Кондрат, не слушая ее лепета, молча опустился на колени перед могилой.
— Виноват я, мама. Ой, сильно виноват, бросил тебя, невесту поехал шукать по свету, а потом воевать с врагом по своей воле пошел и не уберег тебя… Прости меня, родная… — Он трижды поклонился кресту, стоящему на могиле.
— Я тоже виновата перед твоей мамой. Ведь ты из-за меня на поиск пошел. Из-за меня… — сказала Богдана.
— Не винись зря, — оборвал ее Кондрат. — Здесь, перед ее могилой, скажу то, что говорил тебе не раз: в ее смерти я виноват. Моя вина. И грех великий говорить неправду на месте этом, потому что мать моя была справедливая, и мне, ее сыну, тоже надо в этом схожем на нее быть. За справедливость она и в бой ходила, как и батько мой, Иван Хурделица, что за свободу Эллады там, на чужбине, свою жизнь отдал, — он задумался. — Вот видишь, — сказал он после паузы, — как оно получилось. Они как бы друг с другом и здесь своими судьбами поделились. Он в ее стране, в Греции, у Эгейского моря зарыт, а она вот здесь — на его родной земле. Вот оно, как вышло! — Он вытер ладонью набежавшие на глаза слезы и обнял Богдану: — Тебе, родная, спасибо, что чтишь ее память…
Лишь к вечеру, когда стали густеть сумерки, они отправились домой, в усадьбу. Там уже их затянувшееся отсутствие вызвало беспокойство. Когда затеплились свечи в комнате, у его покинутой кровати собрались встревоженные хозяева усадьбы, пришедшие проведать Кондрата: кузнец Варавий и доктор Франц Павлович. Он волновался больше всех.
— Я же предупреждал, что больному после такого серьезного недуга полагается для восстановления сил постельный режим. Нельзя было разрешать вставать с кровати, — обратился врач с упреками к Наталье Александровне.
— Да я не разрешала ему, — оправдывалась та.

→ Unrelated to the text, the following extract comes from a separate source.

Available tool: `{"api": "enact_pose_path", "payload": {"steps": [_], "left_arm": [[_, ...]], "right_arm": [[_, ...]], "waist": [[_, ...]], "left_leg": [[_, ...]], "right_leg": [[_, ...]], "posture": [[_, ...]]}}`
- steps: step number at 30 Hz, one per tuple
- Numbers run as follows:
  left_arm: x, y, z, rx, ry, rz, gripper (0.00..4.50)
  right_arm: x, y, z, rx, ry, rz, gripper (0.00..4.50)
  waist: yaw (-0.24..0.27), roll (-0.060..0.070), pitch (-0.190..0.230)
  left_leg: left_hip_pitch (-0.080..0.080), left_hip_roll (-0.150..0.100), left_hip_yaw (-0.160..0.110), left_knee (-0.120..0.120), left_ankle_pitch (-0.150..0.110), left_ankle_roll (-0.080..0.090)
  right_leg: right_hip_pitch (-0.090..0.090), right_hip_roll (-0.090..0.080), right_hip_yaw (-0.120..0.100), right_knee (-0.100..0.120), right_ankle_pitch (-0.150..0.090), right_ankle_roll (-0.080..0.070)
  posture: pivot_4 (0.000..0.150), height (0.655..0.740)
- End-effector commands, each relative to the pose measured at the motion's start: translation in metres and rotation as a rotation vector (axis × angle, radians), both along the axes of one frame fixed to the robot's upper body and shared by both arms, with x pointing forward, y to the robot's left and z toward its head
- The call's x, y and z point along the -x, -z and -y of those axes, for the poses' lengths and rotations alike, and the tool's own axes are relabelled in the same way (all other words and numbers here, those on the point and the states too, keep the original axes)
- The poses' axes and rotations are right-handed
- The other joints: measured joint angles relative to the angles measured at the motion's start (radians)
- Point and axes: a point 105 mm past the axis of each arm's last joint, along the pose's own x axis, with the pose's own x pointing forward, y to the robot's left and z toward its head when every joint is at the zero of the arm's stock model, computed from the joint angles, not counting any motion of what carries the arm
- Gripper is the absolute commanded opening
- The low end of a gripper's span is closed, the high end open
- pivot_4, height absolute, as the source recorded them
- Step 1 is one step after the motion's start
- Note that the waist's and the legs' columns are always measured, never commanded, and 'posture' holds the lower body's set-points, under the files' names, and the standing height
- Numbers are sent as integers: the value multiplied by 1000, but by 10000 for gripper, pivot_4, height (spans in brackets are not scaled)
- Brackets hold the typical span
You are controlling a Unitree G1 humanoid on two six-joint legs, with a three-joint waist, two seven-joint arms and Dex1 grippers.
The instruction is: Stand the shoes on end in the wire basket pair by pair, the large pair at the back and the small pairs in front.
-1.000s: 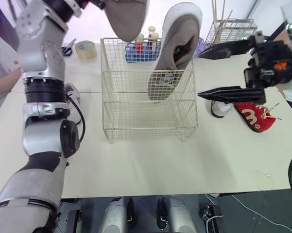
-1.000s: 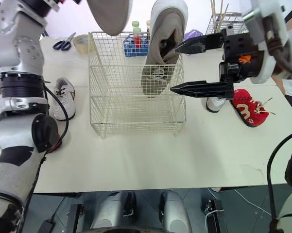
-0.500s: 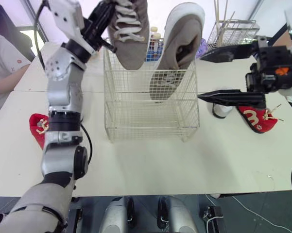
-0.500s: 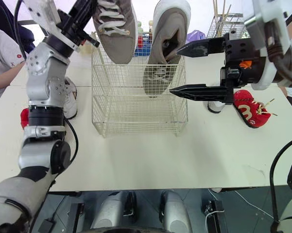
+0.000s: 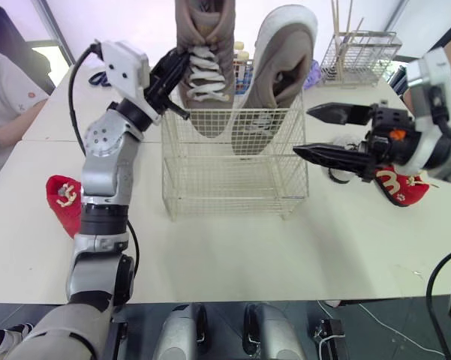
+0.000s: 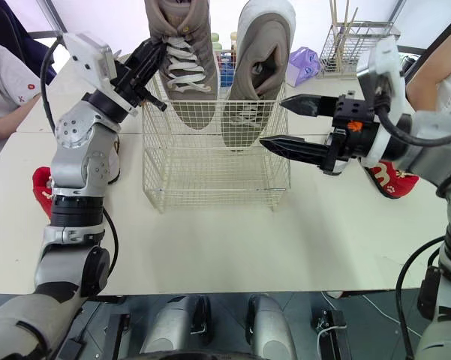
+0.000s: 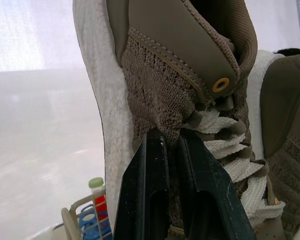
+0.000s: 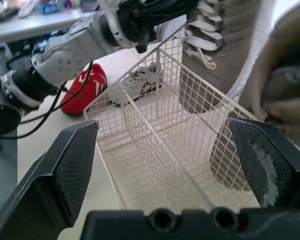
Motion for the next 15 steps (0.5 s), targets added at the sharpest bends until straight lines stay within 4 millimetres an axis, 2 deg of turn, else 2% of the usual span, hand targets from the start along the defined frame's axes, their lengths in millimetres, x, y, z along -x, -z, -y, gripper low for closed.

— Как не разрешали?! Ведь он же ушел.
— Да, но на могилу матери.
— Зачем же вы сказали ему о таком страшном событии?
— Я ему не говорила.
— Кто же тогда? Богдана?
— И она не говорила, ручаюсь.
— Кто же тогда?
— Кондрату Ивановичу и говорить не надо было. Он и без слов все понимает, — вмешался сидевший в углу кузнец Варавий.

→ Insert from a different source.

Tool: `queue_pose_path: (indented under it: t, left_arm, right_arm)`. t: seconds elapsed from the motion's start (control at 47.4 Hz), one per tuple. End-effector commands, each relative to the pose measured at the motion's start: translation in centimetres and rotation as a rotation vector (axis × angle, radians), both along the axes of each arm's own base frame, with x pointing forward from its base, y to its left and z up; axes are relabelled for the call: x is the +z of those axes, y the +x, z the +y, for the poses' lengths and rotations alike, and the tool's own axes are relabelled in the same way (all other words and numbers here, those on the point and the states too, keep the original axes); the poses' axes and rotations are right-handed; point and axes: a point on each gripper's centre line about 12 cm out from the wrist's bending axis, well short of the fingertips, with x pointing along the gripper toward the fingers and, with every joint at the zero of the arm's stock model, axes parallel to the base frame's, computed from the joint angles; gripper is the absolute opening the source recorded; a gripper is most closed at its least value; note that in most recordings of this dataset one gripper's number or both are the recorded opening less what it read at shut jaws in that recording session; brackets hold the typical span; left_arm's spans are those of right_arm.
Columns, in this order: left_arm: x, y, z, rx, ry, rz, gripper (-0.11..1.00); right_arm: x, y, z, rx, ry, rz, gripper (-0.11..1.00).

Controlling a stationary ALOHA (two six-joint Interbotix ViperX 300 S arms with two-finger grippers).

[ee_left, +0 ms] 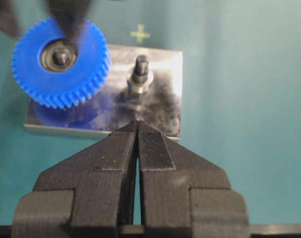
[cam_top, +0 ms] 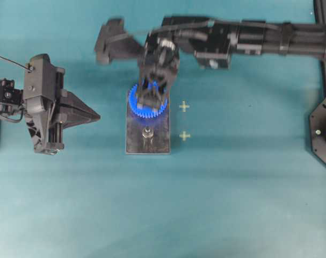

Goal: Fit the large gear onto the shaft.
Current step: 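Lower the gear onto the upper shaft, aligning the bearing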

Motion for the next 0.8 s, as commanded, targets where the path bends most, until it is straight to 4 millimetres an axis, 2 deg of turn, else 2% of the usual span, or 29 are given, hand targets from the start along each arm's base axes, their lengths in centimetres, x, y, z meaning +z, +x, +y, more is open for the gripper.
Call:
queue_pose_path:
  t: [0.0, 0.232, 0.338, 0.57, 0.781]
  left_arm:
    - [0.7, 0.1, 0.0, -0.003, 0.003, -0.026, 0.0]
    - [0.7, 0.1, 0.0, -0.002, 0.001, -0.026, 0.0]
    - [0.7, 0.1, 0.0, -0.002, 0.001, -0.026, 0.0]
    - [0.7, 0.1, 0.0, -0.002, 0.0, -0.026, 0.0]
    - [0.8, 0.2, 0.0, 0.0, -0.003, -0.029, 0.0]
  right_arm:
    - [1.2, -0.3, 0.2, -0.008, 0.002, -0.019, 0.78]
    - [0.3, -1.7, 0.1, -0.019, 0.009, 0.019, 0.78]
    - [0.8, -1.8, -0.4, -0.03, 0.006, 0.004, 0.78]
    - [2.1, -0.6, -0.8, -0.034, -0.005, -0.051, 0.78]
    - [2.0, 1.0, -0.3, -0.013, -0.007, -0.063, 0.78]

— А почему бы, господин доктор, не сказать человеку о постигшем его горе? Смерти матери?! Ну зачем было скрывать?
— Потому что, я уже говорил, он от болезни очень ослаб. Волновать его опасно. Да вы и не знаете состояния его здоровья.
— Это-то я не знаю? — возмутился Варавий. — Да я с малолетства знаю здоровье Кондрата. Крепкое оно. Во всей округе нашей такого богатыря нет. Он любое горе сдюжит. Не барышня он какая-то.
— Вы просто грубый человек, — огрызнулся доктор.